A month later, I was walking through the plant and there was this big kid working feverishly on one of our big lithographic presses. It was Mark. The long, scruffy hair and earrings were gone. He had lost weight and looked trim. He stuck out his hand to shake mine.
Mark raised his grades, as did most of the apprentices, graduated from high school, joined the Army and came back to help mentor graphic arts students when he got out of service.
The program works great for students, but it also works to develop an industrial work force.
As the economy crawls out of the swamp created by Wall Street’s moral abyss, manufacturing companies are on the cusp of hiring new employees, and they are coming up short.
Printers, for example, trooped to Wisconsin’s capital this week, where job creation is the marquee issue, to report that they had hundreds of job openings going unfilled.
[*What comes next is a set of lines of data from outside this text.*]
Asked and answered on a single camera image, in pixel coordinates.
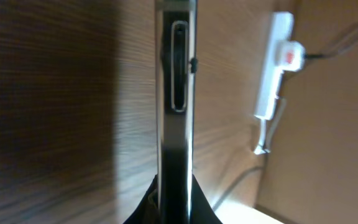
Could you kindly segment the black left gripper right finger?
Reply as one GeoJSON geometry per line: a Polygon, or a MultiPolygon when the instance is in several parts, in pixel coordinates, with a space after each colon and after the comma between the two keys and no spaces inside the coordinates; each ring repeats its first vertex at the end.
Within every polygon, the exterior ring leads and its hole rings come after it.
{"type": "Polygon", "coordinates": [[[222,224],[211,208],[196,177],[192,176],[191,187],[191,224],[222,224]]]}

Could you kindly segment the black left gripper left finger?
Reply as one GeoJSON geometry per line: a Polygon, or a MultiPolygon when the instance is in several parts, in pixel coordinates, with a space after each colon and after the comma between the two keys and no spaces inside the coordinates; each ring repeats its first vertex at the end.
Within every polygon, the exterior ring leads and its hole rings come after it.
{"type": "Polygon", "coordinates": [[[155,175],[142,200],[124,224],[159,224],[158,177],[155,175]]]}

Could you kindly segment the black Galaxy flip phone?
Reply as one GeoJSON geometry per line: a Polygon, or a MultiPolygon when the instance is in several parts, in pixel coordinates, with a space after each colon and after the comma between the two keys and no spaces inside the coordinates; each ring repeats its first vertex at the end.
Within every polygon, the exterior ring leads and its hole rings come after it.
{"type": "Polygon", "coordinates": [[[197,1],[155,2],[158,209],[189,223],[193,171],[197,1]]]}
They asked for help. And state workforce leaders reminded them of their dormant youth apprenticeship program (YAP).
One printer said he had 15 openings and had virtually struck out in attracting qualified high school graduates who could read, write, do math and pass a drug test.
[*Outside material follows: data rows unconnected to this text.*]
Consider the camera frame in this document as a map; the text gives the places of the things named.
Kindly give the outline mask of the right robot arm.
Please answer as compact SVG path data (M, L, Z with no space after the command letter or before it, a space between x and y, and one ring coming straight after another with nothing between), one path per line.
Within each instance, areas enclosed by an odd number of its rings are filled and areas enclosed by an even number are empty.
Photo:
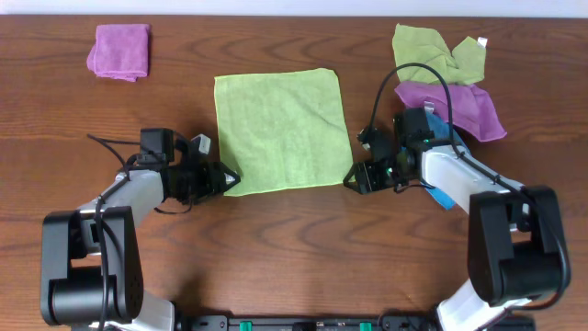
M571 265L555 191L502 177L456 139L434 132L423 108L393 119L394 140L372 124L357 139L370 151L344 184L360 194L438 188L469 216L468 280L435 308L438 330L488 330L514 311L557 303Z

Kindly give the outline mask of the light green cloth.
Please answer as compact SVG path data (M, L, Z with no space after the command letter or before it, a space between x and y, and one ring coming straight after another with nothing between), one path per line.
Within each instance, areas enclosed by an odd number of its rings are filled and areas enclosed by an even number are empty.
M318 68L215 79L220 159L229 197L338 185L353 163L339 80Z

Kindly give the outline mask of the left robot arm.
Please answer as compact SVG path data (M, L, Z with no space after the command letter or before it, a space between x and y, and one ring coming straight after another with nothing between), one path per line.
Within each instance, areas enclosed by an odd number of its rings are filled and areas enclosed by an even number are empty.
M42 223L40 313L47 325L86 330L201 330L206 322L144 289L136 229L161 204L192 209L241 178L208 159L209 137L165 128L141 130L139 152L114 182L72 211Z
“It’s a 50-50 shot they can pass a drug test,” he said. His company set a record recently was 13 candidates in a row who failed the firm’s drug test.
QuadGraphics, the nation’s second largest printer, which is based in prosperous Waukesha County, reportedly held three job fairs to fill 250 openings and came up with only 64 hires out of hundreds of applicants.
Joe Lyman, who heads Printing Industries of Wisconsin (PIW), cited a survey of graduating high school seniors in Waukesha County that showed 92% wanting to go on to college, 7% undecided and only 1% headed to the work force.
In a state where about 26% of the population holds a baccalaureate, clearly many of those with college intentions never make it to a sheepskin. The irony in this mismatch is that printers make a lot more money than many college graduates and work in very clean, digitized plants – cleaner than most offices. The plants are temperature and humidity controlled, requirements for high-end printing.
Pay in prepress shops and press rooms exceeds $20 per hour for experienced operators, whether in union or non-union shops. With overtime, annual compensation can hit six figures for veteran printers.
Kathy McCrary, who heads Youth Apprenticeship for Wisconsin, said having a trade association ready to do its part is “a dream come true.”
Printers, early movers on youth apprenticeship in the 1990s, saw excellent results. Juniors and seniors in high school would spend their mornings in class taking required courses and their afternoons at the printing companies for paid on-the-job training. Each had an experienced printer for a mentor. They made minimum wages.
Many of the young people got turned onto the world of imaging. The 20 apprentices at Serigraph improved by an average of a full letter grade in school. The dropout rate from high school was zero.
The printing industry and other industries dropped the ball over the last decade as the economy see-sawed through the 2001 recession, 9/11, two wars and the Great Recession of 2008 and 2009. Printers weren’t hiring, and they bailed out of the apprenticeships and the accompanying cost and effort. The program continued successfully in stable sectors like health care and finance.
Printing acknowledged they had done a poor job of selling their industry, often wrongly perceived as a “dead tree” declining sector. Ditto for manufacturing in general, despite modern plants that are lean, clean and “high tech.”
A special complaint is high school guidance counselors, who printers see as steering far too many kids down expensive and dead-end college tracks. Ditto for many parents.
Many vocational-technical programs have gone away in high schools, often because of the cost of leading-edge equipment. Therein lies the beauty of YAP offerings, because printing companies have that equipment.
The ball is largely in the court of printers and manufacturers to reinvest in youth apprenticeship programs. The programs take real effort and resources by business and school districts, but they flat out work.
With an exposure to an adult work world and a viable career in sight, the students might even shuck the pot.